(Dataset records)
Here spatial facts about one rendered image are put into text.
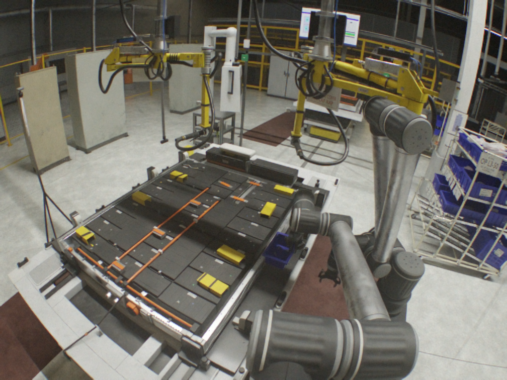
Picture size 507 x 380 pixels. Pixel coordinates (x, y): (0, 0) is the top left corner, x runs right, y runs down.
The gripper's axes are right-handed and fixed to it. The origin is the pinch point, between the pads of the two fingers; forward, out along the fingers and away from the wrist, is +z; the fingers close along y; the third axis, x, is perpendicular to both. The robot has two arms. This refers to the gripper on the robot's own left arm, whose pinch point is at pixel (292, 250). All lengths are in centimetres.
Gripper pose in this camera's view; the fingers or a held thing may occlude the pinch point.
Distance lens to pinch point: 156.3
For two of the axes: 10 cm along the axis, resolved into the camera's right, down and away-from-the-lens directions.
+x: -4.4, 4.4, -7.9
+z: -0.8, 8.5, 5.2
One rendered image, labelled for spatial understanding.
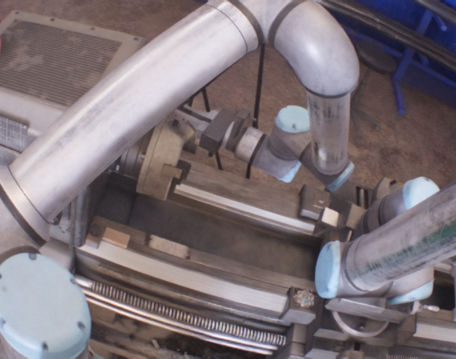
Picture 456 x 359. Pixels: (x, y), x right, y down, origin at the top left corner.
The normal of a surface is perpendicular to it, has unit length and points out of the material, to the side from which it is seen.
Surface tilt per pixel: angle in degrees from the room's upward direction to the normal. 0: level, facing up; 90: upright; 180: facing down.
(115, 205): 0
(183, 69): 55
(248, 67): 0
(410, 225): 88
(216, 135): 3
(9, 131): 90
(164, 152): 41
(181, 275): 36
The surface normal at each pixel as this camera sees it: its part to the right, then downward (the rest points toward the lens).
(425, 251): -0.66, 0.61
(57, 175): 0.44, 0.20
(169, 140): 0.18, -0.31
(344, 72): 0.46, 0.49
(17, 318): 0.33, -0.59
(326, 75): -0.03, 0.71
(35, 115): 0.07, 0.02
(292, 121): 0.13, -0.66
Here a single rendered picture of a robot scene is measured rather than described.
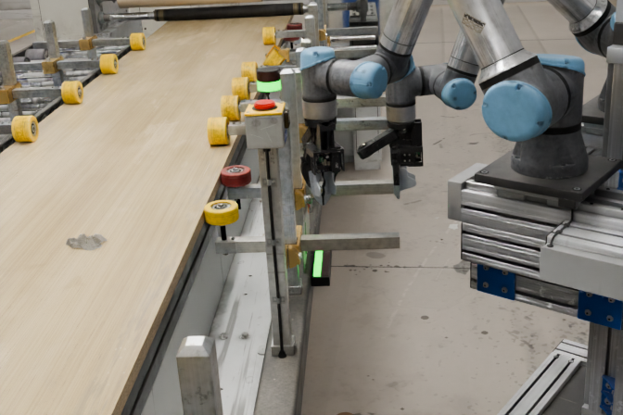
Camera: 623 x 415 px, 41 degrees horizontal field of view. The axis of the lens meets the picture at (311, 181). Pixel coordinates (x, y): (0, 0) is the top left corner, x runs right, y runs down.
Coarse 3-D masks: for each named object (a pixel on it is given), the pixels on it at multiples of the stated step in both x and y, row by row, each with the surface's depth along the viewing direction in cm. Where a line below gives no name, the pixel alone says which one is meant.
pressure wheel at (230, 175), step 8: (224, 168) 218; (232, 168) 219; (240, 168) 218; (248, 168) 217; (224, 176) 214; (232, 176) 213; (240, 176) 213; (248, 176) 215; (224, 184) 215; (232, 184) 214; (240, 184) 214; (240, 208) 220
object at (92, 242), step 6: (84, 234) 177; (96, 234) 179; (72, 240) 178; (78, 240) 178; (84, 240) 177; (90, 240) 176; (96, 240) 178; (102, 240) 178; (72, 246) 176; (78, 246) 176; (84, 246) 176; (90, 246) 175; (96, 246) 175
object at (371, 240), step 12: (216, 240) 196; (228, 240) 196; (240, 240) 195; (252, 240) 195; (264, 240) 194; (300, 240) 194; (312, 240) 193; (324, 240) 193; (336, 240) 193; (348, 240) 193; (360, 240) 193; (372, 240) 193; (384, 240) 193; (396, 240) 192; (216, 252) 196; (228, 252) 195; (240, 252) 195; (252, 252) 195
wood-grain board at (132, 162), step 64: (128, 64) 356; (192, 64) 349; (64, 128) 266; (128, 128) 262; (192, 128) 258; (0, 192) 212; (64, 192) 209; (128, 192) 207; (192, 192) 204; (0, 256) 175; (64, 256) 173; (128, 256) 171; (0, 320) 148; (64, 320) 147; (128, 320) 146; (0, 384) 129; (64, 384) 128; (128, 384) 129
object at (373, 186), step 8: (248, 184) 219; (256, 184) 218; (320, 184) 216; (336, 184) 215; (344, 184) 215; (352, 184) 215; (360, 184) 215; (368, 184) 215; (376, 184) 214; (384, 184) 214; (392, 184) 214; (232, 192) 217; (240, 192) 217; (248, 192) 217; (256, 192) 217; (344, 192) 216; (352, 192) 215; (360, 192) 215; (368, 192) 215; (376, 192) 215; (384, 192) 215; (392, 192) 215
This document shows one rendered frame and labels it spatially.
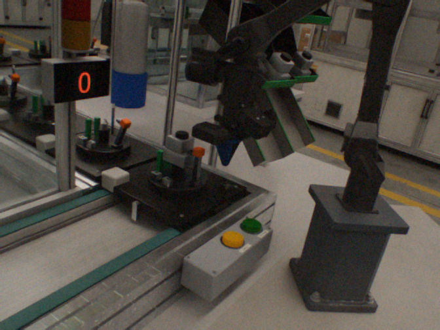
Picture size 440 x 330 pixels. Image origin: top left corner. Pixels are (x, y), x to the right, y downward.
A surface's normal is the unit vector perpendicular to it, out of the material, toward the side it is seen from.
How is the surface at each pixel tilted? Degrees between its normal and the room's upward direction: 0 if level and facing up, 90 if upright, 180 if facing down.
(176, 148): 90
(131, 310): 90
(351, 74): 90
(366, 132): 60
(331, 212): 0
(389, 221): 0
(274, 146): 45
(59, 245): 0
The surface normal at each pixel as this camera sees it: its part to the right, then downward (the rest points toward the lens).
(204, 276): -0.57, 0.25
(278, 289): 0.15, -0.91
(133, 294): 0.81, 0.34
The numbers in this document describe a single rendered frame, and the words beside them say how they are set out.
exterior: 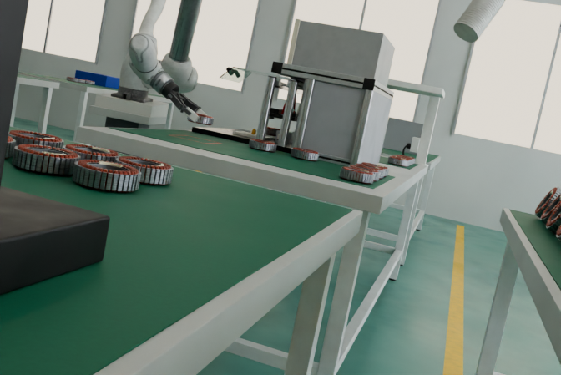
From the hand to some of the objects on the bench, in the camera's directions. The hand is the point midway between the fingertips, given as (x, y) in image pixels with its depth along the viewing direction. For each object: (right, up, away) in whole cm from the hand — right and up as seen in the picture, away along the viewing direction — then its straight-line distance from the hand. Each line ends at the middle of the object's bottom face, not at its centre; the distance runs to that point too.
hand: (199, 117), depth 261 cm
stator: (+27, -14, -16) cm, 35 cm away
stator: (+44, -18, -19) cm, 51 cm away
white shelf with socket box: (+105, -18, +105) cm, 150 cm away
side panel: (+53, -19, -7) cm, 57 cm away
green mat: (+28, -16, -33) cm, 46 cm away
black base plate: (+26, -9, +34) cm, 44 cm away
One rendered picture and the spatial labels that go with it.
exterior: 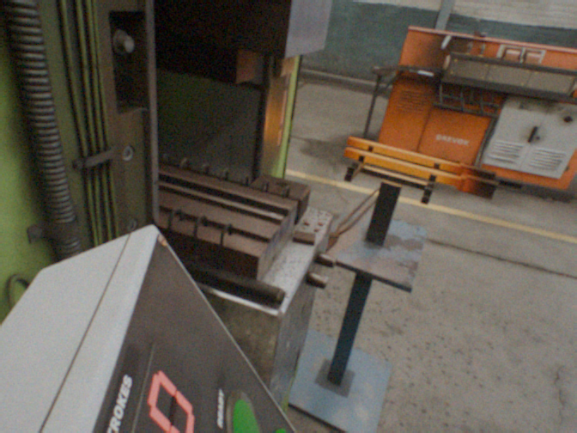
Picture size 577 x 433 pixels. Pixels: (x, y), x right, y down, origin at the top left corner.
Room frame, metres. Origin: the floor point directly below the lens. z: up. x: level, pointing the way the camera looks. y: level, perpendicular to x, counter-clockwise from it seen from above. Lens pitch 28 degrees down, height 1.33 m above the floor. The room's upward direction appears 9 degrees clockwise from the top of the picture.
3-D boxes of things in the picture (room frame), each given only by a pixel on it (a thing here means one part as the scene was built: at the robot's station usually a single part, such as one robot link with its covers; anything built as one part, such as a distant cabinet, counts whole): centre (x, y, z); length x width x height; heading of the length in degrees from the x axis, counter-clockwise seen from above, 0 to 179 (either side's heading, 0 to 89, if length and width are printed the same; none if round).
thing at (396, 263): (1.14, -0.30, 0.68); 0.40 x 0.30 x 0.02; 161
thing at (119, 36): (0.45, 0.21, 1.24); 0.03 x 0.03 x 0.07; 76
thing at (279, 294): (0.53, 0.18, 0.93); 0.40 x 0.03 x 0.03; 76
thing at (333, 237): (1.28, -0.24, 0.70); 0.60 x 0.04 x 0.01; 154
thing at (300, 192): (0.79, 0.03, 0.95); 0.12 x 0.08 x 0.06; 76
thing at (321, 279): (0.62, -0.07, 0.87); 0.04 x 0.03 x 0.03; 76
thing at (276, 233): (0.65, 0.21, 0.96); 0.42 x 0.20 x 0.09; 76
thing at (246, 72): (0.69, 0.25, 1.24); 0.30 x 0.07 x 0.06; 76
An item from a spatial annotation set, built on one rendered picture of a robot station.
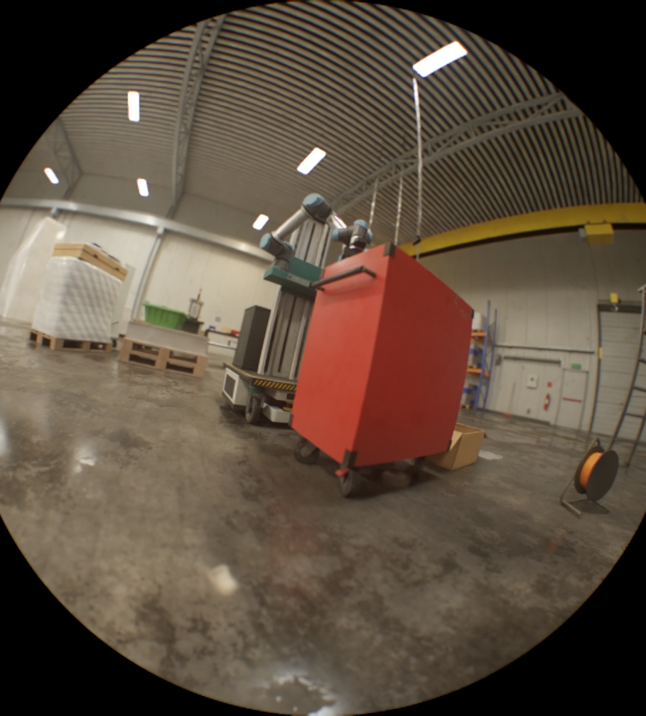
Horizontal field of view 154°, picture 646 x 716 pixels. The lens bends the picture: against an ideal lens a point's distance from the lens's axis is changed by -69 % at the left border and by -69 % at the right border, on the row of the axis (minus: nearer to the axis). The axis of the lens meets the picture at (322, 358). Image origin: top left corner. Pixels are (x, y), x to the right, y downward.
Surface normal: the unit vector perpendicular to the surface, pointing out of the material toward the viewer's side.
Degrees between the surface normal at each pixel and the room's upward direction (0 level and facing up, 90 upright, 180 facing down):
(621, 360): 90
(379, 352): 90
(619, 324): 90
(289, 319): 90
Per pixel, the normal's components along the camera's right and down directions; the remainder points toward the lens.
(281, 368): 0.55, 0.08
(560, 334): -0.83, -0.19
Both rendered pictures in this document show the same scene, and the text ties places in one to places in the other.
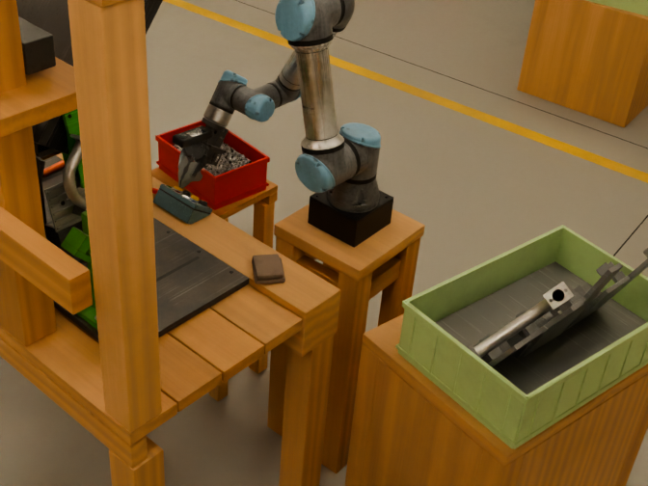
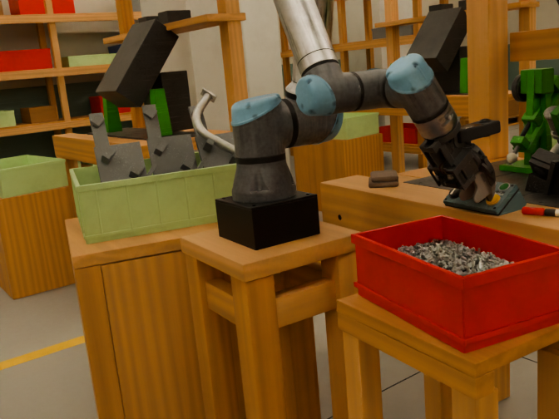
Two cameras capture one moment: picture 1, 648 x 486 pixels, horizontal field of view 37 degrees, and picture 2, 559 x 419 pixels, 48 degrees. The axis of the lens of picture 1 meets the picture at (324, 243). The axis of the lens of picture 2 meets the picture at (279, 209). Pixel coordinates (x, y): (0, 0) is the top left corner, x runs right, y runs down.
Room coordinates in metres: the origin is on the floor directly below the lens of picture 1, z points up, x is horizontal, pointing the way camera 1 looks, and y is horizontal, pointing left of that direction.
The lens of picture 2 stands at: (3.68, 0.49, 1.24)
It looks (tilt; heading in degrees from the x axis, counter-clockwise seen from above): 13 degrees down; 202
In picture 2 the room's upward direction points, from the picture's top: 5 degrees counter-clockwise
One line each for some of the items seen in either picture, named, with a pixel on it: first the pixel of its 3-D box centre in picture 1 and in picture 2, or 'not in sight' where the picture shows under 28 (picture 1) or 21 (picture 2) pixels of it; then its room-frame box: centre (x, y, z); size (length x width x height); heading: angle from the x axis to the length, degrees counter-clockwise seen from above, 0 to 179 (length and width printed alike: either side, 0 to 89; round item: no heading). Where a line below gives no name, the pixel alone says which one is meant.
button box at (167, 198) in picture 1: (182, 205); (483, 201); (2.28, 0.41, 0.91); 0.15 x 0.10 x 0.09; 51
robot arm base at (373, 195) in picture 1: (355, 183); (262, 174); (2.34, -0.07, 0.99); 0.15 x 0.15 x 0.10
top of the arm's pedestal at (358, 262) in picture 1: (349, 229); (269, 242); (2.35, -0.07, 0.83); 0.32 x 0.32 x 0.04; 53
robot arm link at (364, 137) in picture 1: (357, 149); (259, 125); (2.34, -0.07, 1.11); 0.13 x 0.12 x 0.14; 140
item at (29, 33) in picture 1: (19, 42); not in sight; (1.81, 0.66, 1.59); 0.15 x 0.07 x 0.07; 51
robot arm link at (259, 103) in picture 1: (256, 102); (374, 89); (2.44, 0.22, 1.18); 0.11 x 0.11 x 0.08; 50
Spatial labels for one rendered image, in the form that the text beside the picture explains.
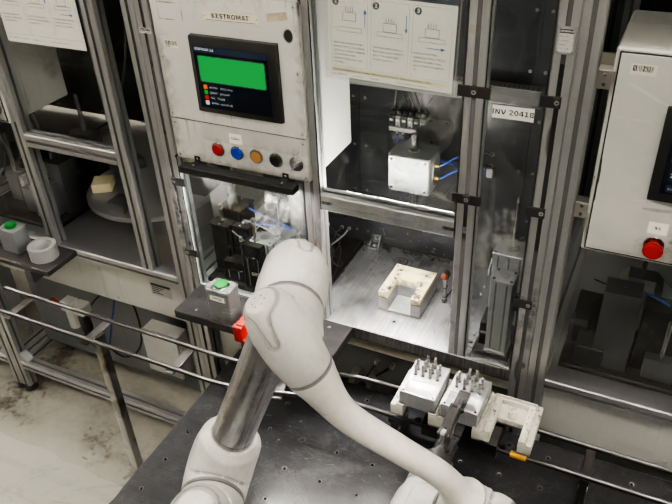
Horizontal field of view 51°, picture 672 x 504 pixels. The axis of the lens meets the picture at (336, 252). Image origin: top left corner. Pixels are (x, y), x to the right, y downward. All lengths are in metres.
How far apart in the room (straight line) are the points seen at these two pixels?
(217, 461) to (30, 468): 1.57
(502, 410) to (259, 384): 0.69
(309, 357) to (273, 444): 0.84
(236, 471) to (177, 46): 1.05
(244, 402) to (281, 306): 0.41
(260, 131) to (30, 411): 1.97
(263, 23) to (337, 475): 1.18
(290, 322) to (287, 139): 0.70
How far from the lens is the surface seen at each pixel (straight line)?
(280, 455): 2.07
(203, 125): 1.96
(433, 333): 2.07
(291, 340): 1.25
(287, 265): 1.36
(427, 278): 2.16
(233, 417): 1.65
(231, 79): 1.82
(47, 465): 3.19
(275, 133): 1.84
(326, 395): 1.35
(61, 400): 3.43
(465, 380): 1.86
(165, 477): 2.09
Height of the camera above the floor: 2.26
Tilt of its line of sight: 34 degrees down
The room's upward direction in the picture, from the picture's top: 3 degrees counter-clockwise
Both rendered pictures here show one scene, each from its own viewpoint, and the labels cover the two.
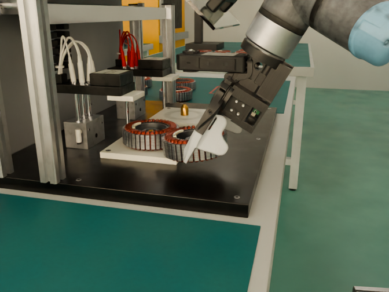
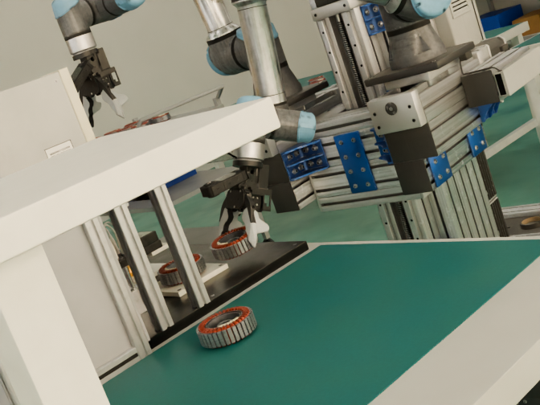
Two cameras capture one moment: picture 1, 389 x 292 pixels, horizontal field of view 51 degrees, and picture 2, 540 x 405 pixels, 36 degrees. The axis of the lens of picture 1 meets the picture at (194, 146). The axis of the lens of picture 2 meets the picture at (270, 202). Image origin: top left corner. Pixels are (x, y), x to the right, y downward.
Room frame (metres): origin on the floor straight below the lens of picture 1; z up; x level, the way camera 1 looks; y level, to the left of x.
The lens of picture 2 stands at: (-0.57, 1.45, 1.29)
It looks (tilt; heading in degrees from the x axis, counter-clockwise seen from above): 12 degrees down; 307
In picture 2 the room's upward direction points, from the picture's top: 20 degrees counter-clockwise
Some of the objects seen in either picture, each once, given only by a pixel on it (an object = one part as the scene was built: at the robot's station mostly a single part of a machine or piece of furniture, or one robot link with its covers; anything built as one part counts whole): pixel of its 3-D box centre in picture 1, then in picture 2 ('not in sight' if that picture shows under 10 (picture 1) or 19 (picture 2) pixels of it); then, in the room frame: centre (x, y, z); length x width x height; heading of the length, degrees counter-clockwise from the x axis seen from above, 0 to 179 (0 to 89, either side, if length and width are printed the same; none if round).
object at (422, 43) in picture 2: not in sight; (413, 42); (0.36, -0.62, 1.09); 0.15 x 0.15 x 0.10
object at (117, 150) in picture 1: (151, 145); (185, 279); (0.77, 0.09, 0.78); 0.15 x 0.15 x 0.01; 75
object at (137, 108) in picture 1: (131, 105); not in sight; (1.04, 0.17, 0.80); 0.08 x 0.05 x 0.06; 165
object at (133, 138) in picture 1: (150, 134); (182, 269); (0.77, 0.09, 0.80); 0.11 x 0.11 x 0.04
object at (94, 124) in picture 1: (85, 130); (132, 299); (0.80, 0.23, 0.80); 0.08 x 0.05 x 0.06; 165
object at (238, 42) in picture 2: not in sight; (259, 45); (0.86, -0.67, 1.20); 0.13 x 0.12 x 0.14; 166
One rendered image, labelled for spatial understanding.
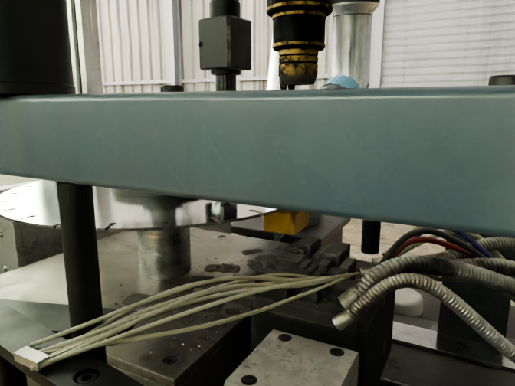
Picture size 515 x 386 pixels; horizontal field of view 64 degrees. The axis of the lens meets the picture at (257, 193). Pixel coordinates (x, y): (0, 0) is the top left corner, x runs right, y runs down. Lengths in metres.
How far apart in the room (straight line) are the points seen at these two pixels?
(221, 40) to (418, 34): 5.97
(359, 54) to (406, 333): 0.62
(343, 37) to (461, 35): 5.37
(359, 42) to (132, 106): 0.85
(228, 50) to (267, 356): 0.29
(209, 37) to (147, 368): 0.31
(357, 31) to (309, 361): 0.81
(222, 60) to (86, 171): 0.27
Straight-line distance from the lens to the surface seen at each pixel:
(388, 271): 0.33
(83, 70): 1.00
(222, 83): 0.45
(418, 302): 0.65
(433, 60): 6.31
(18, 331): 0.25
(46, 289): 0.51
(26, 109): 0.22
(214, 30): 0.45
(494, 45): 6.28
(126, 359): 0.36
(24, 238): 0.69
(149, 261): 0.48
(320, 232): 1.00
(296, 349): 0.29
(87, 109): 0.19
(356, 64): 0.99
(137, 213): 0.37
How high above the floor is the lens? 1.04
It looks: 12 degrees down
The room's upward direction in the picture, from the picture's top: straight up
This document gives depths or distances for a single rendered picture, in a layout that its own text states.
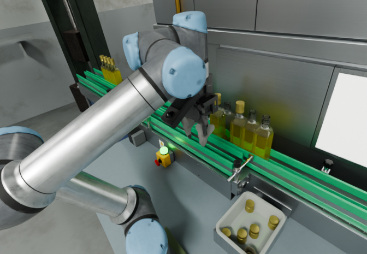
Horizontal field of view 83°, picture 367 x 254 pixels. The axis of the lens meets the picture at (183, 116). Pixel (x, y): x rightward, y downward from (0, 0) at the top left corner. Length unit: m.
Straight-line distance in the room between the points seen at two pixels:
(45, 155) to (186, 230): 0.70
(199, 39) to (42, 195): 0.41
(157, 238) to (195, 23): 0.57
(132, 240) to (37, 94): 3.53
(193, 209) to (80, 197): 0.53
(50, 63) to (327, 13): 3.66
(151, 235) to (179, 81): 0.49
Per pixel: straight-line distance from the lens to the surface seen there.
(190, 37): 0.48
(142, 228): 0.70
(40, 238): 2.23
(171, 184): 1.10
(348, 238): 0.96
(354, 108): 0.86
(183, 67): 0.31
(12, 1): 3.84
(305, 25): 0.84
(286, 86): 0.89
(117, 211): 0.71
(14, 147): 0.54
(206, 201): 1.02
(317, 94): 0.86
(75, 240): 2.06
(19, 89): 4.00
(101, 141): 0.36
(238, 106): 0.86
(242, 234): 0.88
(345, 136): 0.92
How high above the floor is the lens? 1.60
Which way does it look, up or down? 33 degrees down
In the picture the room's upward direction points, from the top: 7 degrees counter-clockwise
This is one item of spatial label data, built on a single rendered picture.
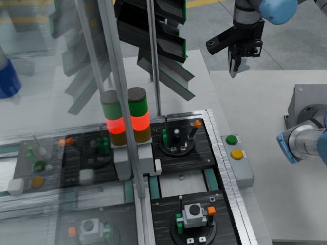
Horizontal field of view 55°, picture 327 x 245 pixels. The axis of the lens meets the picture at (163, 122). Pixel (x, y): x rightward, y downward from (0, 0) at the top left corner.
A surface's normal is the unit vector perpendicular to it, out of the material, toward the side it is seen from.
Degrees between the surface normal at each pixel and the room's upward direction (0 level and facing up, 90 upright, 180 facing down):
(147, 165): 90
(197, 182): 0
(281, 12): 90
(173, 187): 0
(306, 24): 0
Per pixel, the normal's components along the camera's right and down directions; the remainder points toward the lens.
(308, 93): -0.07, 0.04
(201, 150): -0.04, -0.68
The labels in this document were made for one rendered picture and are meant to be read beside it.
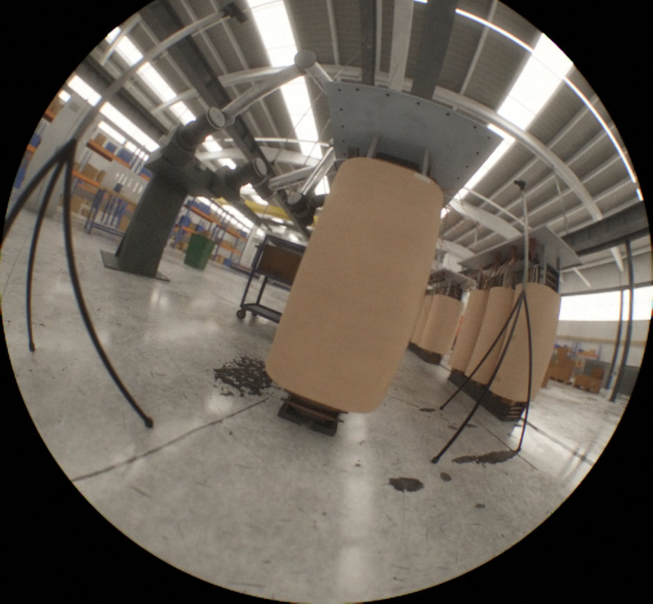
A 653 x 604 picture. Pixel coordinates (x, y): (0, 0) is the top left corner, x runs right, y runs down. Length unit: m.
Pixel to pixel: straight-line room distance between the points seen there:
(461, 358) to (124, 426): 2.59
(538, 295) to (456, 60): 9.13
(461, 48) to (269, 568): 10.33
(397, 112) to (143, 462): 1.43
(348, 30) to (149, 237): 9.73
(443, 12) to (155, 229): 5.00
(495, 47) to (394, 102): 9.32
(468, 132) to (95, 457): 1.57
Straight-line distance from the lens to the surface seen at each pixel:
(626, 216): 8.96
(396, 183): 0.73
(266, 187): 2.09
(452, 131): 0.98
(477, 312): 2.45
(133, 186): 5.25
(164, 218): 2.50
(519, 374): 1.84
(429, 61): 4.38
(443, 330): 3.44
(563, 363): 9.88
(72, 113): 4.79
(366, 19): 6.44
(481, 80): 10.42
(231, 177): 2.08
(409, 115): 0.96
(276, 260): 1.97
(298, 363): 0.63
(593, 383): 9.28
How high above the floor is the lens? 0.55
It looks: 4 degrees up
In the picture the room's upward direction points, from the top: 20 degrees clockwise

To do: Repeat, with no pictures, every line from the top of the entries above through the line that has "Picture size 507", keeping each one exact.

Result below:
Here spatial facts about one rendered image are put into text.
Picture size 507 x 380 pixels. Pixel coordinates (x, y): (0, 0) is the top left corner, x runs right, y runs down.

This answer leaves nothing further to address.